To the Editor:

Choosing among algorithms for analyzing biological images can be a daunting task, especially for nonexperts. Software toolboxes such as CellProfiler1,2 and ImageJ3 make it easy to try out algorithms on a researcher's own data, but it can still be difficult to assess whether an algorithm will be robust across an entire experiment based on the small subset of images that is practical to examine or annotate. Even if controls are available, a pilot high-throughput experiment may be insufficient to show that an algorithm will robustly identify rare phenotypes and handle the experimental artifacts that will invariably be present in a high-throughput experiment. It is therefore useful to know that a particular algorithm has proven superior on several similar image sets. The performance comparisons presented in papers that introduce new algorithms are often not very helpful for assessing this because each study typically relies on a different test image set (often to the advantage of the proposed algorithm), the algorithms compared may not be the ones the researcher is most interested in and the authors may not have implemented other algorithms as optimally as their own. Although biologists should always also validate algorithms on their own images, it would be useful if developers would quantitatively test new algorithms against a publicly available established collection of image sets. In this way, objective comparison can be made to other algorithms, as tested by the developers of those algorithms. We see a need for such a collection of image sets, together with ground truth and well-defined performance metrics.

Here we present the Broad Bioimage Benchmark Collection (BBBC), a publicly available collection of microscopy images intended as a resource for testing and validating automated image-analysis algorithms. The BBBC is particularly useful for high-throughput experiments and for providing biological ground truth for evaluating image-analysis algorithms. If an algorithm is sufficiently robust across samples to handle high-throughput experiments, low-thoughput applications also benefit because tolerance to variability in sample preparation and imaging makes the algorithm more likely to generalize to new image sets.

Each image set in the BBBC is accompanied by a brief description of its motivating biological application and a set of ground-truth data against which algorithms can be evaluated. The ground truth sets can consist of cell or nucleus counts, foreground and background pixels, outlines of individual objects, or biological labels based on treatment conditions or orthogonal assays (such as a dose-response curve or positive- and negative-control images). We describe canonical ways to measure an algorithm's performance so that algorithms can be compared against each other fairly, and we provide an optional framework to do so conveniently within CellProfiler. For each image set, we list any published results of which we are aware.

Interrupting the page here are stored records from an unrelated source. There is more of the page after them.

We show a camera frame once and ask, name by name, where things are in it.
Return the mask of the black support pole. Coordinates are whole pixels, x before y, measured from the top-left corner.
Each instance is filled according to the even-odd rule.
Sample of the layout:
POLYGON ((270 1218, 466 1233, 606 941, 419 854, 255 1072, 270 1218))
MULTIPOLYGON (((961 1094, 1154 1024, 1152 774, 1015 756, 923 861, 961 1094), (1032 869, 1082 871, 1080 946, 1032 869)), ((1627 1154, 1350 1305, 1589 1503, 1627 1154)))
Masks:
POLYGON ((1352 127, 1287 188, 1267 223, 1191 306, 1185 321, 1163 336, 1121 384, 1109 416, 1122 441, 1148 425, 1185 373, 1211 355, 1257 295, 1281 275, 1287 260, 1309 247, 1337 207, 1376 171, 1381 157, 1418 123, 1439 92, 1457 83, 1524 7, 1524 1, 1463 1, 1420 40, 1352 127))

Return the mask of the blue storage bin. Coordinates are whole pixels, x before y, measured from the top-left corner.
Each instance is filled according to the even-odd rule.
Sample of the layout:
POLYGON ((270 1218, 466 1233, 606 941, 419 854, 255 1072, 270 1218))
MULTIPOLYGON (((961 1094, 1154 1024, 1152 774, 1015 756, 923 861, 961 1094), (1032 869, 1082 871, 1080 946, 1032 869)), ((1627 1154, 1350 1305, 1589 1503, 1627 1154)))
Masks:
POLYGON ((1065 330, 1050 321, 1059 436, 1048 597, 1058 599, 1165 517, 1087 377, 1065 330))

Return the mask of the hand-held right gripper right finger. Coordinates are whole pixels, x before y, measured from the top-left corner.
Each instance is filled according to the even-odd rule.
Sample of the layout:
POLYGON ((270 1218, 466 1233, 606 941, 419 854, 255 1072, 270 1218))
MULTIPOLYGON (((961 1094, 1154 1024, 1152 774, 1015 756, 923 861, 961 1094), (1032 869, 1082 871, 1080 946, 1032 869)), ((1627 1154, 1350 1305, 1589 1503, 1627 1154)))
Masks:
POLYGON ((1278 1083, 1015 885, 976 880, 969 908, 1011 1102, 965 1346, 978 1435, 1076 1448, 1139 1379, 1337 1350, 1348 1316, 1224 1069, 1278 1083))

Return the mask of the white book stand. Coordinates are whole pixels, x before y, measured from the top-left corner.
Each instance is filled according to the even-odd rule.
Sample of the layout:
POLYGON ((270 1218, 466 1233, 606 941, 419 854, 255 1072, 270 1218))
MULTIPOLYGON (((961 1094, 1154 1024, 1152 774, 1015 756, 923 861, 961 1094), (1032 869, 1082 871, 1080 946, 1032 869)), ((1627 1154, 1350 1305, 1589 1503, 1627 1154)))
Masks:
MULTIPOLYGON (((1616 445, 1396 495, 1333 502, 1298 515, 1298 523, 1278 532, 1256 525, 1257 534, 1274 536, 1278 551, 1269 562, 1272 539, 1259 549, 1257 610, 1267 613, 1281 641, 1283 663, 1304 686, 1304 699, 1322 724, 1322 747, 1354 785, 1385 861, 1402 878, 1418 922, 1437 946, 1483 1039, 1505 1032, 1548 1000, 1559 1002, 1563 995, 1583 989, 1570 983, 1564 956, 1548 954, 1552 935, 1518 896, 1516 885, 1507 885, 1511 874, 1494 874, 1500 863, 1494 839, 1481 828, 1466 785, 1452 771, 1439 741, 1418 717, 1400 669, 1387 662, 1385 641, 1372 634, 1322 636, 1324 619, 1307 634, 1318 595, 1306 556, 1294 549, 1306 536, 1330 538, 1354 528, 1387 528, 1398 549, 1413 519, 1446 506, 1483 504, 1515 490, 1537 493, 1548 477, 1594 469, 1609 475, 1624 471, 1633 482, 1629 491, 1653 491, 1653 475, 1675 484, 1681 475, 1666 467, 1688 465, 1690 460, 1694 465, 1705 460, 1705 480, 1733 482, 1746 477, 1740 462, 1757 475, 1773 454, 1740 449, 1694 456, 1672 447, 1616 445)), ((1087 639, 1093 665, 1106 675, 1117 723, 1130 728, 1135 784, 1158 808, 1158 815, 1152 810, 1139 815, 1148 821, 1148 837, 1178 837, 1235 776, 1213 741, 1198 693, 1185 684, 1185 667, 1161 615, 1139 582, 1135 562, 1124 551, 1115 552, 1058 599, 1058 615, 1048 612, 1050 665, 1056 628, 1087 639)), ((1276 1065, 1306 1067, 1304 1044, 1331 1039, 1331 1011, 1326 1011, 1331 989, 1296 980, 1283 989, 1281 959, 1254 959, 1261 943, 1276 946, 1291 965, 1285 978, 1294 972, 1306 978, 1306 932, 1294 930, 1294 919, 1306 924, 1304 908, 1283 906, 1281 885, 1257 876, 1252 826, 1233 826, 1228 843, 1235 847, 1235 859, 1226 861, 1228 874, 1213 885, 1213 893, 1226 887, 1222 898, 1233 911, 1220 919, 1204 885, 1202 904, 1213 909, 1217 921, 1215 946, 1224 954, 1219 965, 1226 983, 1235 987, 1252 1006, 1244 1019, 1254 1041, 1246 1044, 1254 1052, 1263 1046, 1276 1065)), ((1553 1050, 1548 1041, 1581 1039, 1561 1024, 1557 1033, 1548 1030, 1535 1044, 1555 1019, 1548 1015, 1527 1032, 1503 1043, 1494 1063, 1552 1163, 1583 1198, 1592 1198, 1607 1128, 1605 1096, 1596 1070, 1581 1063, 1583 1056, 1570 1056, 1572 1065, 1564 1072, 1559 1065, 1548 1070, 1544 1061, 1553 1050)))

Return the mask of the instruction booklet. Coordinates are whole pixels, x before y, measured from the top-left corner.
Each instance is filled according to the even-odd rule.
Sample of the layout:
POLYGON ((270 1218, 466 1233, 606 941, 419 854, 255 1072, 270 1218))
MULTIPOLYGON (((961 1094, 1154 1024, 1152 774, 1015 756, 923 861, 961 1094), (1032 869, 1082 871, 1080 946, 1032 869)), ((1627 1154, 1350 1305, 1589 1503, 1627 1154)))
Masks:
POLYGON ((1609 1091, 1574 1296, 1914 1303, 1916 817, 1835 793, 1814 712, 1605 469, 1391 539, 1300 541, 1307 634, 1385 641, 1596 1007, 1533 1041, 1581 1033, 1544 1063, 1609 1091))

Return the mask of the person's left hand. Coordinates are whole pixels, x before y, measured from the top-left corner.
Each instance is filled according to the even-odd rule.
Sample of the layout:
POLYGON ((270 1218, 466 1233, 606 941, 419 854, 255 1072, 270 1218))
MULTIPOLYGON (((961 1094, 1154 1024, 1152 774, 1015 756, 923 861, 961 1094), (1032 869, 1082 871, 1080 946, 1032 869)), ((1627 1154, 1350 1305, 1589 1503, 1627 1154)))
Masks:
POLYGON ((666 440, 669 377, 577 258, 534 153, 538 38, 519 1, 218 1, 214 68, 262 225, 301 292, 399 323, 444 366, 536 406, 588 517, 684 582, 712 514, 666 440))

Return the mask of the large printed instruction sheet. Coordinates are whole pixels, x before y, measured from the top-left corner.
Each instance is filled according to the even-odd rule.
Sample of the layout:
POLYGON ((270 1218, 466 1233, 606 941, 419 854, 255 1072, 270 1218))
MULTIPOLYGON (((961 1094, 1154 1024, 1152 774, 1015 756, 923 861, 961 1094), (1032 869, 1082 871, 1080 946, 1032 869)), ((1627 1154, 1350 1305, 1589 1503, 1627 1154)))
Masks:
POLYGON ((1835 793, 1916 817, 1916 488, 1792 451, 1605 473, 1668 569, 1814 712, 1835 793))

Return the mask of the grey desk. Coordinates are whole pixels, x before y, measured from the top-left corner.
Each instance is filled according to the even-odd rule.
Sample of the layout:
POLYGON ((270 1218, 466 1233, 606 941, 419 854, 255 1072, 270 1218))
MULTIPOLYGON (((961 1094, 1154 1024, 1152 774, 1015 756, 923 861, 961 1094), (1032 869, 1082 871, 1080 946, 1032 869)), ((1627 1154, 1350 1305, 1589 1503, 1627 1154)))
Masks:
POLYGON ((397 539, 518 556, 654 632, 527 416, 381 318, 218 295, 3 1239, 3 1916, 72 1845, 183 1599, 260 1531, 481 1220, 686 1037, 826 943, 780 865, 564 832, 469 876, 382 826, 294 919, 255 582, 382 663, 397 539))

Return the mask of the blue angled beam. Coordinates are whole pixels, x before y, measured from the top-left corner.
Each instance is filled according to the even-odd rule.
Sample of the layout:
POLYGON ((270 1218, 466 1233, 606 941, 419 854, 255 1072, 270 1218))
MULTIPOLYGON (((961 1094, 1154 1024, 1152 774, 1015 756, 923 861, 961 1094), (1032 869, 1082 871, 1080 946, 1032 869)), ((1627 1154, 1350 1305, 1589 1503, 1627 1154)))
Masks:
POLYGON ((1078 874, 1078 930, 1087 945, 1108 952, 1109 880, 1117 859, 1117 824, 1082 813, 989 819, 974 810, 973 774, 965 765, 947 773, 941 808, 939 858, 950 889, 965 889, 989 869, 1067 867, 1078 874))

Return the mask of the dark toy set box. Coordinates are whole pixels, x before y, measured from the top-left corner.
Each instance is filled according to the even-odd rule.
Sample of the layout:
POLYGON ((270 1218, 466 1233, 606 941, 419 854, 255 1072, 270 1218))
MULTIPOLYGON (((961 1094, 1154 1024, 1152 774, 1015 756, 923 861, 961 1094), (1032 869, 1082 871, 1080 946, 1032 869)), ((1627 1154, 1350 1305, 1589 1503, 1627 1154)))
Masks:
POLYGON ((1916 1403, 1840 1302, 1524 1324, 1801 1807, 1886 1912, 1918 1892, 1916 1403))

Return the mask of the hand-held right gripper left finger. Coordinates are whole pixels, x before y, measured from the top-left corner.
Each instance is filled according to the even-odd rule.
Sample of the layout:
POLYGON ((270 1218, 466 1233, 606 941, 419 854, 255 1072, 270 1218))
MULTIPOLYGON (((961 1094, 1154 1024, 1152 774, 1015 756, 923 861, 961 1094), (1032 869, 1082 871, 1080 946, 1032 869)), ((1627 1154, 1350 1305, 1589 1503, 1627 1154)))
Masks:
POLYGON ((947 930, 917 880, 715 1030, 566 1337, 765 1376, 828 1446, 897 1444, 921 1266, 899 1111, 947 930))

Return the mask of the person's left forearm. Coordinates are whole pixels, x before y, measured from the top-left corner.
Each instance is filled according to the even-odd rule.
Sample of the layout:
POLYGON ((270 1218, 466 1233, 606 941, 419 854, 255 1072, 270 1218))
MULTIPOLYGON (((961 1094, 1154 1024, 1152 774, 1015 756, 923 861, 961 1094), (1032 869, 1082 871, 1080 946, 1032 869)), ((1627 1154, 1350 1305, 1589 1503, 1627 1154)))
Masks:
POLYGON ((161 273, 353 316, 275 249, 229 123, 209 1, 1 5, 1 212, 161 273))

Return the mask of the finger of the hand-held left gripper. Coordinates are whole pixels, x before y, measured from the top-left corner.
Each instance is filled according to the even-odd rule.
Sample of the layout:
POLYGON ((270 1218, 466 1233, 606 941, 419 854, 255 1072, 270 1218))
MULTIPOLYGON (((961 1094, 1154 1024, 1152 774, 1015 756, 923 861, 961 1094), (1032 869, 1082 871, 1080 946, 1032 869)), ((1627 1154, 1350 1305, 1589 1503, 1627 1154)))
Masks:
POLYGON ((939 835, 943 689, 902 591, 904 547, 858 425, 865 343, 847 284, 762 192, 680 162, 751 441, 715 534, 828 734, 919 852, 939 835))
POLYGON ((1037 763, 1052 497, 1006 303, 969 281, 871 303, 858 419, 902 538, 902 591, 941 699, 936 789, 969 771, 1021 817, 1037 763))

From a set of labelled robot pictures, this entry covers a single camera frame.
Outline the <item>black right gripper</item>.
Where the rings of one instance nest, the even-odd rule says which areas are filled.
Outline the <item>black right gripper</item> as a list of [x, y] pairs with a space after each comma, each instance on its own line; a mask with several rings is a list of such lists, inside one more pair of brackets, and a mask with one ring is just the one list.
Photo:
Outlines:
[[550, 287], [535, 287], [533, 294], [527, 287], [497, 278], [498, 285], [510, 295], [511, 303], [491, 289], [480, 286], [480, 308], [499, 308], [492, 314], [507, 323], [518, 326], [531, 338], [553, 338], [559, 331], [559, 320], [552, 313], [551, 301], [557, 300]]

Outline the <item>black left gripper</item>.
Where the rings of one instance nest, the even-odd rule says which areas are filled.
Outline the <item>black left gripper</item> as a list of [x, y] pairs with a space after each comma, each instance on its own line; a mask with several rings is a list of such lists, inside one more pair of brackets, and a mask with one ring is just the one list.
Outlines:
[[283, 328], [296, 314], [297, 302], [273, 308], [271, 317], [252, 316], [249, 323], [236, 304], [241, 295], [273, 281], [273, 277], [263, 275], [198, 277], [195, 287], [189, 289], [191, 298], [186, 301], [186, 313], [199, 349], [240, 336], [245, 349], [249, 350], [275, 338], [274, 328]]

The BBBC is freely available from http://www.broadinstitute.org/bbbc/. The collection currently contains 18 image sets, including images of cells (Homo sapiens and Drosophila melanogaster) as well as of whole organisms (Caenorhabditis elegans) assayed in high throughput. We are continuing to extend the collection during the course of our research, and we encourage the submission of additional image sets, ground truth and published results of algorithms.

Author contributions

K.L.S. and V.L. curated image sets and oversaw collection of ground-truth annotations. K.L.S. developed benchmarking pipelines. V.L. defined benchmarking protocols. A.E.C. conceived the idea and guided the work. All authors wrote the manuscript.